_Exercise aim_: Among the lines of data below, reproduce only those from the one with "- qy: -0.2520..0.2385" through the one with "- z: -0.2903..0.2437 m", exactly as they stand, both ends included.

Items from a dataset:
=-=-=-=-=

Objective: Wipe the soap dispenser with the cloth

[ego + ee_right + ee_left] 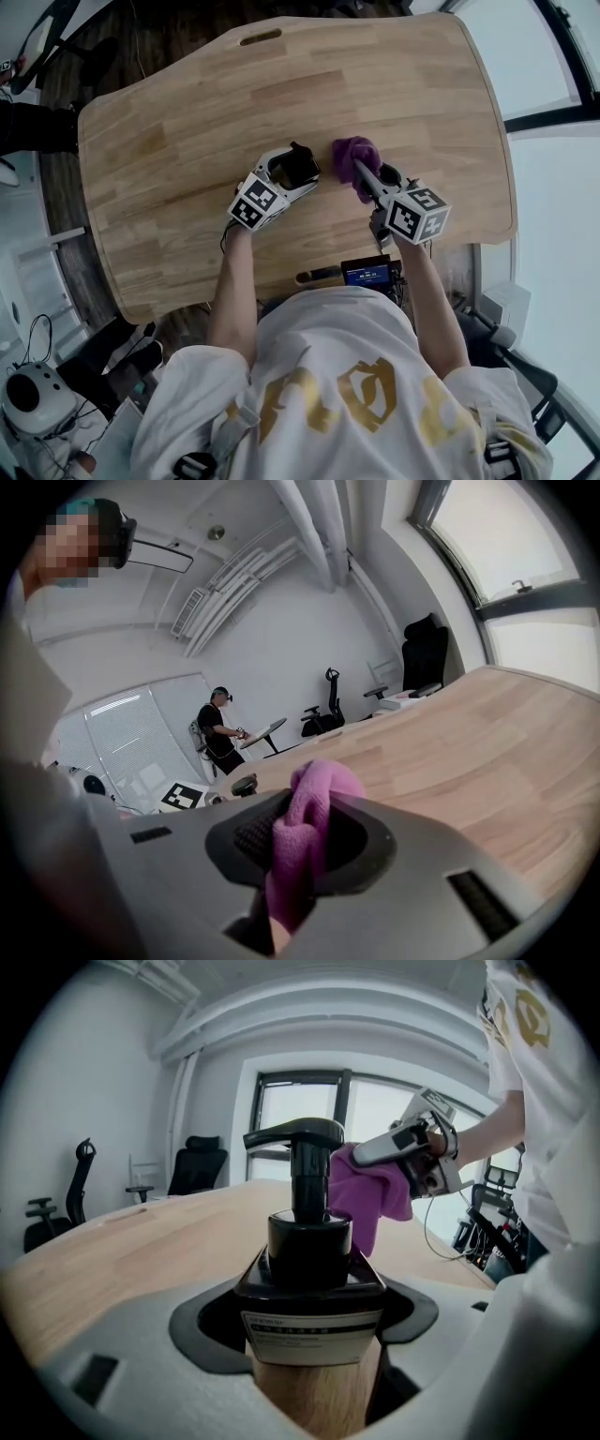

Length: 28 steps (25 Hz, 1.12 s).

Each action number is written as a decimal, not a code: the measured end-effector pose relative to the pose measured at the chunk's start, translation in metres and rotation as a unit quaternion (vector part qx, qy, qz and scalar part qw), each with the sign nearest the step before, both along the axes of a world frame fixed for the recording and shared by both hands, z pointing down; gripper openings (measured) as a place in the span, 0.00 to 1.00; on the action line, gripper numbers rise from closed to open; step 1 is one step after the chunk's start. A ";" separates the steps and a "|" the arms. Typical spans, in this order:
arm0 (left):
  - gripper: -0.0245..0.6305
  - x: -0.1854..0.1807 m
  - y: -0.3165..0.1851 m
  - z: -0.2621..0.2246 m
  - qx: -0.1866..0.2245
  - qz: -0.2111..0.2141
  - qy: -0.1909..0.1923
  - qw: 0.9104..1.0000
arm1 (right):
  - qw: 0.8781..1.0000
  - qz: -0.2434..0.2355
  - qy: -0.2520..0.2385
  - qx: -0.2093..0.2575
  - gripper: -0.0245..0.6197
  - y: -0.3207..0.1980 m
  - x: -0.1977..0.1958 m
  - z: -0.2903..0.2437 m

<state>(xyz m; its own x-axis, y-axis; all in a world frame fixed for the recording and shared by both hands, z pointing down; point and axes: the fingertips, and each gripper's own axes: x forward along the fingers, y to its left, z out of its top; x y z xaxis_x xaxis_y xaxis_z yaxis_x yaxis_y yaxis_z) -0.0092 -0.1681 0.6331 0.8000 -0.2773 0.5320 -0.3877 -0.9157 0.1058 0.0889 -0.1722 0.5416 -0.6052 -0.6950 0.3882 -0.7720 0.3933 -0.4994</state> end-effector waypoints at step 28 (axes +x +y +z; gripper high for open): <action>0.07 -0.090 0.036 -0.132 0.078 -0.301 0.063 0.948 | 0.988 0.037 0.094 0.119 0.14 0.043 -0.008 -0.079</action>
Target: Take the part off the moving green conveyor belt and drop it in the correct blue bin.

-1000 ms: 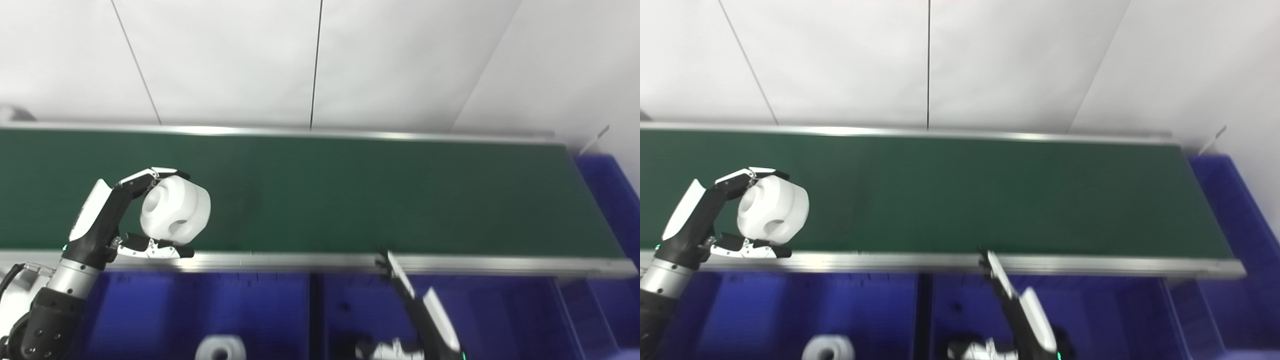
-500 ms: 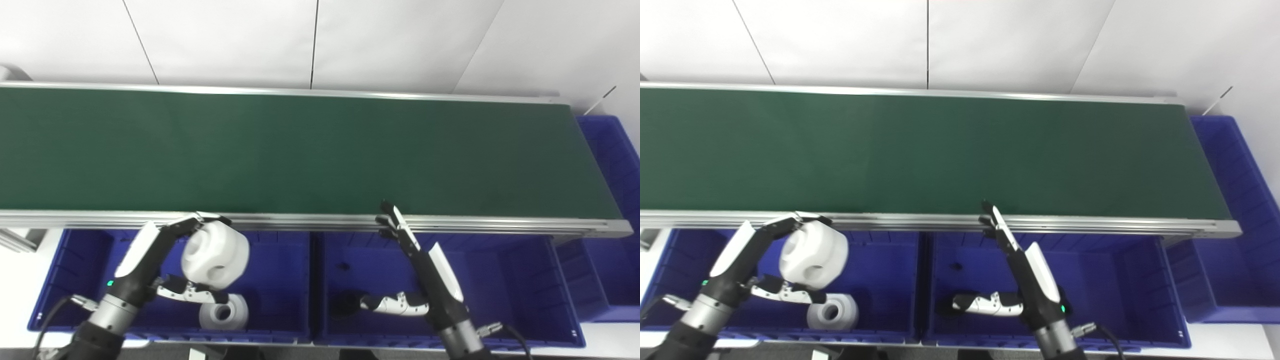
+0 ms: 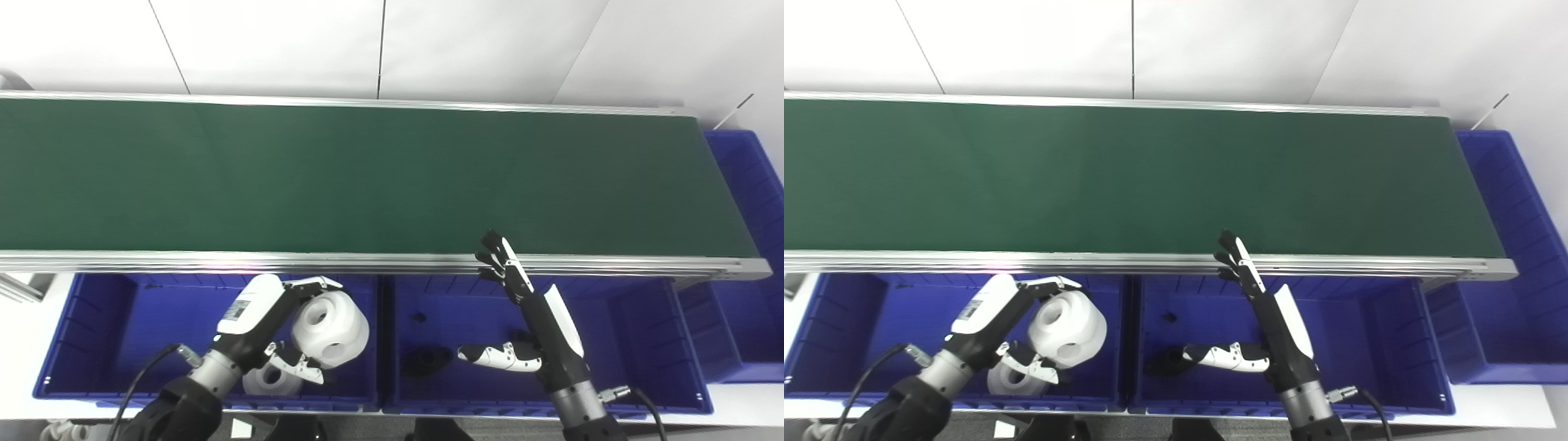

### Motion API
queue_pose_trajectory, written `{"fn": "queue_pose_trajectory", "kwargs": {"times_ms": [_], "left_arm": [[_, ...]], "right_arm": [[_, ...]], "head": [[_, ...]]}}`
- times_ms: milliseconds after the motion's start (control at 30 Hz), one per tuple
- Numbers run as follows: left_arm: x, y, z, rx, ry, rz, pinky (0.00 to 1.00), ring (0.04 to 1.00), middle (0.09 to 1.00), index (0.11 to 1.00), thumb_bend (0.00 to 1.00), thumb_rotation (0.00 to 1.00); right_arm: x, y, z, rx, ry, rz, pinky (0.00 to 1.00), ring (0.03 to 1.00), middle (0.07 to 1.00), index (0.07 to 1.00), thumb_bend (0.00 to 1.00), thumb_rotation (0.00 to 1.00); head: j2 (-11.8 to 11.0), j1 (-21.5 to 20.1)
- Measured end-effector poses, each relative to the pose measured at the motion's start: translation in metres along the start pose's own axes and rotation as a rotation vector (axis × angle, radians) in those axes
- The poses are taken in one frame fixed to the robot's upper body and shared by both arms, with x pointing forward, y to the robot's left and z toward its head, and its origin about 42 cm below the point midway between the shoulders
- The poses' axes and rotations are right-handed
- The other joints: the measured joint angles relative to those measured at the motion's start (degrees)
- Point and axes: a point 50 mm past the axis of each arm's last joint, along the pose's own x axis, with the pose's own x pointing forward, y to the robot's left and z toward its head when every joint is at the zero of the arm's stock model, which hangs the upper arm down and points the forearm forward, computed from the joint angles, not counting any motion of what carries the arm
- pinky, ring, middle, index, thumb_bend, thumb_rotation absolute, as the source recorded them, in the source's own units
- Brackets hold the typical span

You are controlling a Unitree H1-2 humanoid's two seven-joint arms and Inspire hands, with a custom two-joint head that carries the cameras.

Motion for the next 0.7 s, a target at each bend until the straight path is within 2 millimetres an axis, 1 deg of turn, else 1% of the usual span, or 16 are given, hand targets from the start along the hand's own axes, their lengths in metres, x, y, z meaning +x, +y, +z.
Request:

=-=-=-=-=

_Response area_:
  - qy: -0.2520..0.2385
  - qx: -0.2093..0.2575
  - gripper: -0.0245..0.6197
  - y: -0.3207..0.1980 m
  - x: -0.1977..0.1958 m
  - z: -0.2903..0.2437 m

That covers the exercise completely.